# Need a cool looking case



## kurosagi01 (Mar 31, 2009)

Well as you can see im buying a corsair CX400w psu soon and i am also considering a new tower aswell,my budget on case is about 30-40pound on the case itself,i need one with only 1 DVD drive and at least 2 hard drive disc bay.
heres my current spec:
Processor: Intel(R) Core(TM)2 CPU 6320 @ 1.86GHz (2 CPUs), ~1.9GHz 
Memory: 4094MB RAM 
Hard Drive: 288 GB Total 
Video Card: ATI Radeon HD 3650 Series 
Monitor: LG Flatron L1717S 
Sound Card: Creative Sound Blaster Audigy SE 
Speakers/Headphones: Logitech X-140 
Keyboard: Microsoft Multimedia keyboard 
Mouse: Microsoft Intellimouse 3.0 
Mouse Surface: Allsop 3D mousemat 
Operating System: Windows Vista™ Ultimate X64 
Motherboard: GigaByte-GA-EP45-DS3R 
Computer Case: ATX Case 

Also i got a a-bit wi-fi card
Sata 250GB hard drive and a IDE 7200 30GB hard drive and a DVD drive


----------



## Hayder_Master (Mar 31, 2009)

check gigabyte 3d arura cases , i have one it is great look


----------



## kurosagi01 (Mar 31, 2009)

hayder.master said:


> check gigabyte 3d arura cases , i have one it is great look



That case is pretty expensive..i'm looking more of a £30-40 case


----------



## Th0rn0 (Mar 31, 2009)

30 to 40 quid wont get you a super awesome case of course.

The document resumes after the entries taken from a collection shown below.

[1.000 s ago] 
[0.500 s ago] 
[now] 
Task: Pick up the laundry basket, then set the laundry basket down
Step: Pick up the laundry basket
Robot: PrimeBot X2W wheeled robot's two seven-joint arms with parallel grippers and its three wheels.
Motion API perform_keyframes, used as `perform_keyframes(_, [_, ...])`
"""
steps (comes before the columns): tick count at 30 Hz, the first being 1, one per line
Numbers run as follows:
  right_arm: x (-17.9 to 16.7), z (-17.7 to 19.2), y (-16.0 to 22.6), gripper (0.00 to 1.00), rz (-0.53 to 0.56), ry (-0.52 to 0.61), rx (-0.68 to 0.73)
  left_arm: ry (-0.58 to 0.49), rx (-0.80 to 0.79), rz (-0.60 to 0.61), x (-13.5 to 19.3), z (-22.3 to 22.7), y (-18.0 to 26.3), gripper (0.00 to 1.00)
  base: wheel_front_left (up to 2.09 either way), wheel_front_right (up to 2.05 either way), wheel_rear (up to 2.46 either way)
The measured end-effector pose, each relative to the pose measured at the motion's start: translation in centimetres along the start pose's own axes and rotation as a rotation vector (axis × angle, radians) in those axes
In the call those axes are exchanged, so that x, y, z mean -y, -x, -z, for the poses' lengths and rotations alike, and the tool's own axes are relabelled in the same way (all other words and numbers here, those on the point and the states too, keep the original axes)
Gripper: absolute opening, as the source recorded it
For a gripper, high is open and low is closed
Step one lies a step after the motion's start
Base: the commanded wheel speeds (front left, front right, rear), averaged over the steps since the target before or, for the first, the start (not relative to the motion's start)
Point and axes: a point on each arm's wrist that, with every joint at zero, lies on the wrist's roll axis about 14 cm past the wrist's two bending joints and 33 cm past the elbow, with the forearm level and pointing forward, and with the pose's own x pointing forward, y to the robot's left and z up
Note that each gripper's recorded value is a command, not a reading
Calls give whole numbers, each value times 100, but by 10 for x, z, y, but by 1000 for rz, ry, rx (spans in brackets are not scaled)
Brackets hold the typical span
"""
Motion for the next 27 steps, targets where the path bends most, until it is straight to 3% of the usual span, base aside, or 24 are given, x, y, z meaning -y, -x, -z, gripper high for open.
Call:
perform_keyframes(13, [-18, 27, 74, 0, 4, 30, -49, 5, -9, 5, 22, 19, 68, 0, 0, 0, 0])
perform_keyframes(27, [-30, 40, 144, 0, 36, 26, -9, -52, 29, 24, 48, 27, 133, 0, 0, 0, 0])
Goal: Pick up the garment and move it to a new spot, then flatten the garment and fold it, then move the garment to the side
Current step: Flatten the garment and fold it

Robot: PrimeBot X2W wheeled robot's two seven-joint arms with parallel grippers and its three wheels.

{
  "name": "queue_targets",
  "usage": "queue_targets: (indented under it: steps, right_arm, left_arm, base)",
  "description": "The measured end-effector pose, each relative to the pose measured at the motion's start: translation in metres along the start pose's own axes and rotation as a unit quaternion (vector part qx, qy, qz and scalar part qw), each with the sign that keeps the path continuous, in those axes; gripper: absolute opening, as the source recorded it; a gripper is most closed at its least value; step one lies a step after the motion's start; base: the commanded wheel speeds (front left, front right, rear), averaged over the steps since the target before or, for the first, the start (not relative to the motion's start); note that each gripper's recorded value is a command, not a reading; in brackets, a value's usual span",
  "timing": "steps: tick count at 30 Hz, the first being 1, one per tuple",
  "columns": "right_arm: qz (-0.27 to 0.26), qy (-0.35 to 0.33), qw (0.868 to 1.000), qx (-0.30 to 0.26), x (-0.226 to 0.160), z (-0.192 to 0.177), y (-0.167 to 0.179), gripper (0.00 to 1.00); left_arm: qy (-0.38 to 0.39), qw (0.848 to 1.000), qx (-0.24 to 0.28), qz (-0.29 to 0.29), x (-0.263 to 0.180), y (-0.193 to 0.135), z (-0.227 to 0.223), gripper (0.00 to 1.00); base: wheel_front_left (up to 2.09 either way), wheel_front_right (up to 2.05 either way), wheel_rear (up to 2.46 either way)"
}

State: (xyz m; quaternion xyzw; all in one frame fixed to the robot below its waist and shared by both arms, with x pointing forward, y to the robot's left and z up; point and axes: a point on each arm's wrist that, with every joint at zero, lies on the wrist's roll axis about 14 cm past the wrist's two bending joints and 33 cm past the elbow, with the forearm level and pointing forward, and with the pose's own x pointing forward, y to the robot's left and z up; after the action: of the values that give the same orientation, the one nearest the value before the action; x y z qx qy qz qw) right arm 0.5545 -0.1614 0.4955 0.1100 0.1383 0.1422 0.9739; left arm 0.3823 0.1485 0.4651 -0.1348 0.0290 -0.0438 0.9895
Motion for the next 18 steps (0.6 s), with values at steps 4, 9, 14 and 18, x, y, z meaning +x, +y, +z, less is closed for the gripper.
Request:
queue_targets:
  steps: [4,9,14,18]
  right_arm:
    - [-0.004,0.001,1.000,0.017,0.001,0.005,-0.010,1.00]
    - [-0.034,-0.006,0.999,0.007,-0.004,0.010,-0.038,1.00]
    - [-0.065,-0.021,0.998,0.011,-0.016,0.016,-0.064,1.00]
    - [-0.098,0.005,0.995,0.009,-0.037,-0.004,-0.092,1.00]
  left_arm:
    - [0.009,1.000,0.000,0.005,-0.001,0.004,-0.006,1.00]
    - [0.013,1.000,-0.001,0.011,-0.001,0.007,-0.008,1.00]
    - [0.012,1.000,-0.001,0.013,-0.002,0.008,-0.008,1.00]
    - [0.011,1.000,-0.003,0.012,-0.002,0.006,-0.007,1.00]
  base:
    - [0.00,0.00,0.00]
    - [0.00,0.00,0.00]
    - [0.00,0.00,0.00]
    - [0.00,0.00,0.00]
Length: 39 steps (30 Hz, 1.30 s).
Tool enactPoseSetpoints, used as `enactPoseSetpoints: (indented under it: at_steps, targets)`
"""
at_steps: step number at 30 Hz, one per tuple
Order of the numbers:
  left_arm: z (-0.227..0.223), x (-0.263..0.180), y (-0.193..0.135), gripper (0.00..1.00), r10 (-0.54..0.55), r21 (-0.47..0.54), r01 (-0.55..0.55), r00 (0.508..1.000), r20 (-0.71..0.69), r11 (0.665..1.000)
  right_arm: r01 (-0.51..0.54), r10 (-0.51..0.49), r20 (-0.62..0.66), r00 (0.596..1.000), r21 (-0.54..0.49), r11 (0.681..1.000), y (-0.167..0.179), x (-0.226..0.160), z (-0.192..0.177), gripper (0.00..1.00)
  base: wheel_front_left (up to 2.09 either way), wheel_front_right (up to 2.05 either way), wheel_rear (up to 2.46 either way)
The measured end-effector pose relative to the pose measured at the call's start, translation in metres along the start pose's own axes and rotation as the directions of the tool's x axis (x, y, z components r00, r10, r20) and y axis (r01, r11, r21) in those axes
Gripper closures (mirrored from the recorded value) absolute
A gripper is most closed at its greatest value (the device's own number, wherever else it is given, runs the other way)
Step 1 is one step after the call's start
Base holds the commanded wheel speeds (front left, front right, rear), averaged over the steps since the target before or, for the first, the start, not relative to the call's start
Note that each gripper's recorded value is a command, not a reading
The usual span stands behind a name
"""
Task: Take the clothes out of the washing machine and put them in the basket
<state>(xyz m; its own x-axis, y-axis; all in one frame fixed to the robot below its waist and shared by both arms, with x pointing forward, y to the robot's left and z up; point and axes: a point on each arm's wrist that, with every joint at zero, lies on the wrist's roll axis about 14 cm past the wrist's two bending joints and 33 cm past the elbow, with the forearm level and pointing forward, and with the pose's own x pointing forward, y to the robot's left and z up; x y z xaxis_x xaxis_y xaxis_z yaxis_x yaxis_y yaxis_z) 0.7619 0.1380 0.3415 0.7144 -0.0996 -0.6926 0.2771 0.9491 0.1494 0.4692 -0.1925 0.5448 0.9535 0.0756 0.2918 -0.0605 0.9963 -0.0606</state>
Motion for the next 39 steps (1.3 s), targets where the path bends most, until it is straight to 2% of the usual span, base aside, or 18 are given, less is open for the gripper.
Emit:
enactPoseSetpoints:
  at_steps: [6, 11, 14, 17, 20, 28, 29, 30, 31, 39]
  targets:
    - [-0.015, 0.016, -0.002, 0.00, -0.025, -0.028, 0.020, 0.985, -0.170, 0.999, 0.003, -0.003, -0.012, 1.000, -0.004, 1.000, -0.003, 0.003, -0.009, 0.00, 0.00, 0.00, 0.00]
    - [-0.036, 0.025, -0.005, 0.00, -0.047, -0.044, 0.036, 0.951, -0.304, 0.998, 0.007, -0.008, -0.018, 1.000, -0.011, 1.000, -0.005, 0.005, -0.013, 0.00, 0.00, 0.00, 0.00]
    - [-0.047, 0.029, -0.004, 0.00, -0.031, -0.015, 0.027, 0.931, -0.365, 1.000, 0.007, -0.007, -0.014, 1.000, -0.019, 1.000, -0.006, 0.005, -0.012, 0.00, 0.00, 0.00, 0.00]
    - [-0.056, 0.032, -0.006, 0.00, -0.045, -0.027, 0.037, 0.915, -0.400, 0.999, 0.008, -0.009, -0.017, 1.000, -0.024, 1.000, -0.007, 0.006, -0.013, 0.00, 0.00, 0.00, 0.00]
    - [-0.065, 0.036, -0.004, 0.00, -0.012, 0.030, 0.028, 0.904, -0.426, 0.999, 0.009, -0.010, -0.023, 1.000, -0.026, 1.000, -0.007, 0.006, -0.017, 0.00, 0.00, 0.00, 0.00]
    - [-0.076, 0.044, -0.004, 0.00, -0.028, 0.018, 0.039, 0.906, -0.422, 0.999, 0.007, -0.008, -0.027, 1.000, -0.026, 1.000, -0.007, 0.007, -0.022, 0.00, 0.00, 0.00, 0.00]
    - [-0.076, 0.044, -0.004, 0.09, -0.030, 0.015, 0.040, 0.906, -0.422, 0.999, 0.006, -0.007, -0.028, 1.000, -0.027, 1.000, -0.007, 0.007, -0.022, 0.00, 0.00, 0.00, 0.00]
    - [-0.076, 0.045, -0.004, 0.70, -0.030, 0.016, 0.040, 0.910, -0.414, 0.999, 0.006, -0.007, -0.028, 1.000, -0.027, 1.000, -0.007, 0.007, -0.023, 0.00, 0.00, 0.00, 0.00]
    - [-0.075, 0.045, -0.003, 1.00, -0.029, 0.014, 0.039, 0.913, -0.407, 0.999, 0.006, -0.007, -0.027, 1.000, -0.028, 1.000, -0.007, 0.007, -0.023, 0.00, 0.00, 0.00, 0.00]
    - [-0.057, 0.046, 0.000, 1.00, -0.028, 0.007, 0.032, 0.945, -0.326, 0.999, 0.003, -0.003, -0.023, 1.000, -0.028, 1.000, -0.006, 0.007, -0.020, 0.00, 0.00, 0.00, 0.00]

I would (from experience) look at either Coolermaster or NZXT. I guess some lower end Antec but don't get your hopes up.

I really wouldn't half ass the whole case. If you want decent cooling you gotta pay. I have a NXZT Tempest. RRP is around 60 pound now. If you are willing to go that extra 20 quid it is well worth it.


----------



## Th0rn0 (Mar 31, 2009)

Just done a little searching for you.

http://www.aria.co.uk/Products/Comp...o+-+Black,+Window+Side+Panel+?productId=27594

Great case, good air flow. 50 quid ex VAT


----------



## SystemViper (Mar 31, 2009)

I like the "Cooler Master HAF-932 High Air Flow Steel Tower Case"


----------



## alexp999 (Mar 31, 2009)

SystemViper said:


> I like the "Cooler Master HAF-932 High Air Flow Steel Tower Case"



Thats about £100, lol.

If it was me I'd probably get this:

http://www.scan.co.uk/Products/Cool...w-o-PSU-(New-Improved-Version)-Scan-Exclusive
http://www.coolermaster.com/products/product.php?act=detail&id=30

And then a 120mm Fan bay adaptor, like I have for mine. So you have 2 x 120mm in, and 1 x 120mm out.


----------



## SystemViper (Mar 31, 2009)

ohhh sorry i didn't see the budget, that is a sweet looking cast tooo Alex, nice pick!


----------



## Th0rn0 (Mar 31, 2009)

alexp999 said:


> Thats about £100, lol.
> 
> If it was me I'd probably get this:
> 
> ...



+1

Didn't see that. But as I have said, coolermaster are usually a good choice.


----------



## kurosagi01 (Apr 1, 2009)

pretty cool that coolmaster case


----------



## alexp999 (Apr 1, 2009)

Coolermaster make some of the best cases at a really good price point.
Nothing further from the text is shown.